“From the gross sales of A$528m, we estimate the company will need to pay Zimbabwe capital gains tax of approximately US$30m (A$42m), plus US$15m across transaction costs (legal, adviser fees, etc) and a damages fee on breaking its existing offtake agreement,” the research firm said in its note.
“The transaction is also expected to complete in late first quarter or early second quarter of 2022, the company still expending on corporate expenses, likely exploration, and new projects development up until then.”
“In summary, we estimate PSC (Prospect) will have approximately A$500m after deducting expenses and tax, and including cash prior to transaction announcement (ca A$23m) and from in-the-money options we expect to be mostly exercised (A$11m).”

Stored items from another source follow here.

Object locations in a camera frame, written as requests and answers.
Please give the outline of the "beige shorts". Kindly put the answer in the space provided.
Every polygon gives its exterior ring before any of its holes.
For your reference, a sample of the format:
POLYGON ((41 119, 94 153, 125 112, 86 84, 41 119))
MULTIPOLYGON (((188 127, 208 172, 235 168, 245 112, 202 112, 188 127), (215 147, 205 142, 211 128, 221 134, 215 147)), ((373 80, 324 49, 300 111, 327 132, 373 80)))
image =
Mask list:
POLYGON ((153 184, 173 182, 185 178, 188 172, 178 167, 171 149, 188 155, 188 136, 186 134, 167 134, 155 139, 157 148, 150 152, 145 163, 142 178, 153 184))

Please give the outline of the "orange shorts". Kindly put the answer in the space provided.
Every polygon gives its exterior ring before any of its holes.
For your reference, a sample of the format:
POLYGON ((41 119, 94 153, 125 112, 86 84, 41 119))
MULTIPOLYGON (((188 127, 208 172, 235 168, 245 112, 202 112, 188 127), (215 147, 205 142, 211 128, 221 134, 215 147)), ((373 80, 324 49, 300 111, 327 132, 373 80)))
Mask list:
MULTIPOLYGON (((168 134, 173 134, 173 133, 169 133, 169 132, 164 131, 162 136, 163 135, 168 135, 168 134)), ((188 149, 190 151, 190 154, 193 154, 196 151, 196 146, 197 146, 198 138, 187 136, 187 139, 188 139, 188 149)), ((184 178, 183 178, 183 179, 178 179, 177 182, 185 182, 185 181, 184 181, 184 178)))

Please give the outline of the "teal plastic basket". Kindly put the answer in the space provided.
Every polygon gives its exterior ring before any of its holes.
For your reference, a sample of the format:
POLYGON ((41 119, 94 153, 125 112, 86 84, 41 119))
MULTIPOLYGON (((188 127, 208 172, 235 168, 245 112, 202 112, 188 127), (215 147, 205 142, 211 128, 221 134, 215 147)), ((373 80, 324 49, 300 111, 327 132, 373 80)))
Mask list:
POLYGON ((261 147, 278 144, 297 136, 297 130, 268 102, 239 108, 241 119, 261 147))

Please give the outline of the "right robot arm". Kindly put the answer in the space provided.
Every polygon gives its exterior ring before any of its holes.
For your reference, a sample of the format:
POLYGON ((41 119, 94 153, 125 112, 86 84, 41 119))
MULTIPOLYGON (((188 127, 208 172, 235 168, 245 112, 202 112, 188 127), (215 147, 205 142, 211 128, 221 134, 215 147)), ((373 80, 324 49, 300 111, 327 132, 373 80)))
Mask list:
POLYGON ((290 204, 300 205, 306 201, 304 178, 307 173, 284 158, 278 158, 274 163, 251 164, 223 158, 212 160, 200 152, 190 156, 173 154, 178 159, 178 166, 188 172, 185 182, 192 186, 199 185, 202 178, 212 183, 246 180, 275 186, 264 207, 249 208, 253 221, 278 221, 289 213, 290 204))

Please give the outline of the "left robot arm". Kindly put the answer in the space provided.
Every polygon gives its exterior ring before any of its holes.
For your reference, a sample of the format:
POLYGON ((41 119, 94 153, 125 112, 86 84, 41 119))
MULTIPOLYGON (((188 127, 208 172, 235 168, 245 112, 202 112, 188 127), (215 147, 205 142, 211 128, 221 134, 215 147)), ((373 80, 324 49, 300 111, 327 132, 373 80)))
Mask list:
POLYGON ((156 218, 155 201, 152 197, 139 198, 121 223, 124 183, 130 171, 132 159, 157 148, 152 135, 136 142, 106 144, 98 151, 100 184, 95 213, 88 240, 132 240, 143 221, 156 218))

Subject to and following completion of the sale, Prospect said it intended to retain a cash balance of up to US$50m (A$70m), with the balance intended to be distributed to shareholders.
Key conditions precedent includes Prospect shareholder approval, Chinese regulatory approvals for Huayou, Zimbabwe government approval, and termination of existing offtake.
Given the extensive due diligence undertaken, the competitive tension, and number of parties that submitted proposals during the partnering process, Prospect expected low risk of the transaction not completing.
“We understand that the Zimbabwean government is supportive of the transaction, especially with Huayou’s demonstrable mining experience in Africa and sizeable balance sheet. The other shareholders of Arcadia, who own 13%, have also agreed to sell their interest to Huayou,” it said.
This means Huayou would pay up to US$422 million to assume full control of the operation.
The broking firm said Huayou had paid a deposit of US$20m to Prospect, which is non-refundable in certain circumstances if the transaction does not complete, including Chinese regulatory approvals not obtained.
A standard no-shop, no-talk US$20m break-fee is payable by Prospect should the sale not be concluded in certain circumstances.